> [ACTION ITEM]
Down to the last line of the listing, starting at the one with "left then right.", retype each line exactly. Do not copy the pictures.
Top of PROVIDED MATERIAL
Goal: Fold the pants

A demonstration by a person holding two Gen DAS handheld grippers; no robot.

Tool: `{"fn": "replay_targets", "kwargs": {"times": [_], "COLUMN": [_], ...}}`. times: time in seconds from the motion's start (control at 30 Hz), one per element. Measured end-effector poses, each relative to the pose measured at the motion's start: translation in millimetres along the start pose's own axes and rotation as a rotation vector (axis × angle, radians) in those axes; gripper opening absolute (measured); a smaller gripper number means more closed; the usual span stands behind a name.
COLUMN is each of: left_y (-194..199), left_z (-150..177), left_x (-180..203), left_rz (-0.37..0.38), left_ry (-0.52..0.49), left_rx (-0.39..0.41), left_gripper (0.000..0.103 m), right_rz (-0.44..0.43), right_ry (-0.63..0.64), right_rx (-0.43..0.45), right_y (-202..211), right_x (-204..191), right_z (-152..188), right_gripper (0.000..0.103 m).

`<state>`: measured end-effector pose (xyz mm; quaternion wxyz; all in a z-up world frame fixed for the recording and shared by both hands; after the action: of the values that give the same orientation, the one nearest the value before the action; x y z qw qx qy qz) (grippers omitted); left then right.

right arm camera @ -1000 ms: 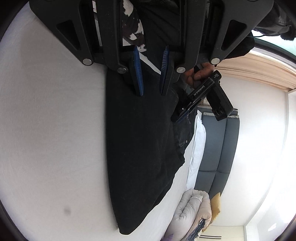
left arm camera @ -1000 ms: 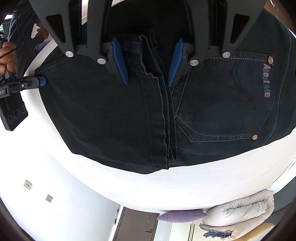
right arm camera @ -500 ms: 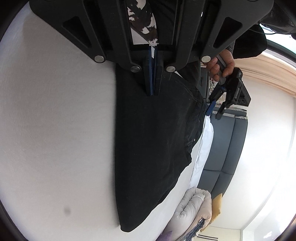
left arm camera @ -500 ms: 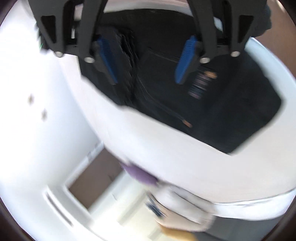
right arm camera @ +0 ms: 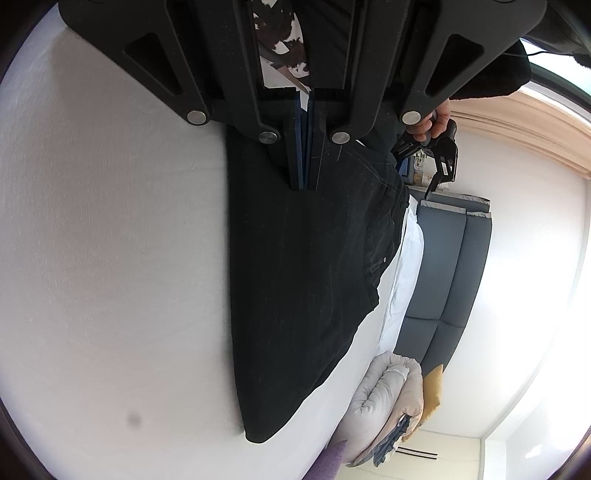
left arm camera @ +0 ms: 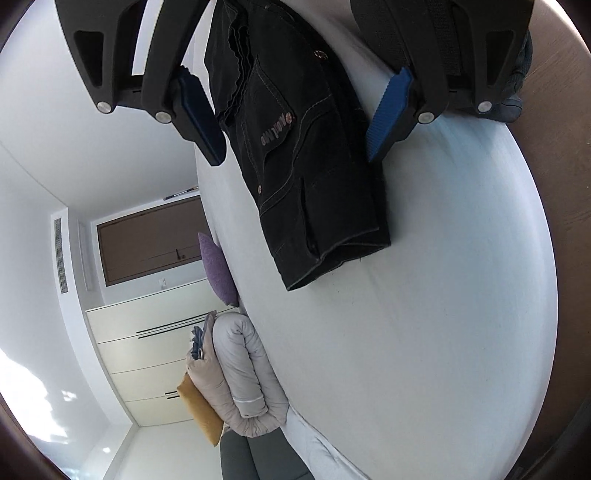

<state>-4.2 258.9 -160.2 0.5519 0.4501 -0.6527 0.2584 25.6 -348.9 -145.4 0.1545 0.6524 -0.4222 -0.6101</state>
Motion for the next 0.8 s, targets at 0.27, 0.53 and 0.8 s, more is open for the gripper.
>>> {"fn": "replay_targets", "kwargs": {"times": [0.27,0.53,0.8], "left_y": [6,4,-2], "left_z": [-9,-8,-9], "left_x": [-23,-9,-15], "left_rz": [0.048,0.127,0.307], "left_ry": [0.124,0.124,0.205], "left_rx": [0.021,0.010,0.019], "left_gripper": [0.075,0.052,0.046], "right_rz": [-0.014,-0.018,-0.020], "right_ry": [-0.013,-0.017,-0.017], "right_rx": [-0.008,-0.012,-0.014], "right_y": [-3,-3,-3], "right_x": [1,1,1], "right_z": [-2,-3,-4], "right_gripper": [0.000,0.000,0.000]}}
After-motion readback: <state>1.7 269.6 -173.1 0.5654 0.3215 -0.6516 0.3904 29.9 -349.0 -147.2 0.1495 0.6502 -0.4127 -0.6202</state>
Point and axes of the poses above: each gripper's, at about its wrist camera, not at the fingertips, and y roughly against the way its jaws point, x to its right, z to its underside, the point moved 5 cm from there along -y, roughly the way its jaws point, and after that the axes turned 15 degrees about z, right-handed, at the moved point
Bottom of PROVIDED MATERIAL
> [RESPONSE BOX]
`<state>`: measured end-effector pose (xyz mm; quaternion wxyz; all in a z-up world frame fixed for the recording and shared by both hands; after the action: of the values that give the same orientation, the one nearest the value before the action; x y z qw qx qy qz) (grippers omitted); left then right.

right arm camera @ -1000 ms: 
left arm camera @ -1000 ms: 
right arm camera @ -500 ms: 
left arm camera @ -500 ms: 
right arm camera @ +0 ms: 
left arm camera @ +0 ms: 

<state>-4.2 258.9 -160.2 0.5519 0.4501 -0.6527 0.2584 25.6 -348.9 -145.4 0.1545 0.6524 -0.4222 -0.6101</state>
Motion for the next 0.8 s, targets at 0.27, 0.53 and 0.8 s, more is open for the gripper.
>>> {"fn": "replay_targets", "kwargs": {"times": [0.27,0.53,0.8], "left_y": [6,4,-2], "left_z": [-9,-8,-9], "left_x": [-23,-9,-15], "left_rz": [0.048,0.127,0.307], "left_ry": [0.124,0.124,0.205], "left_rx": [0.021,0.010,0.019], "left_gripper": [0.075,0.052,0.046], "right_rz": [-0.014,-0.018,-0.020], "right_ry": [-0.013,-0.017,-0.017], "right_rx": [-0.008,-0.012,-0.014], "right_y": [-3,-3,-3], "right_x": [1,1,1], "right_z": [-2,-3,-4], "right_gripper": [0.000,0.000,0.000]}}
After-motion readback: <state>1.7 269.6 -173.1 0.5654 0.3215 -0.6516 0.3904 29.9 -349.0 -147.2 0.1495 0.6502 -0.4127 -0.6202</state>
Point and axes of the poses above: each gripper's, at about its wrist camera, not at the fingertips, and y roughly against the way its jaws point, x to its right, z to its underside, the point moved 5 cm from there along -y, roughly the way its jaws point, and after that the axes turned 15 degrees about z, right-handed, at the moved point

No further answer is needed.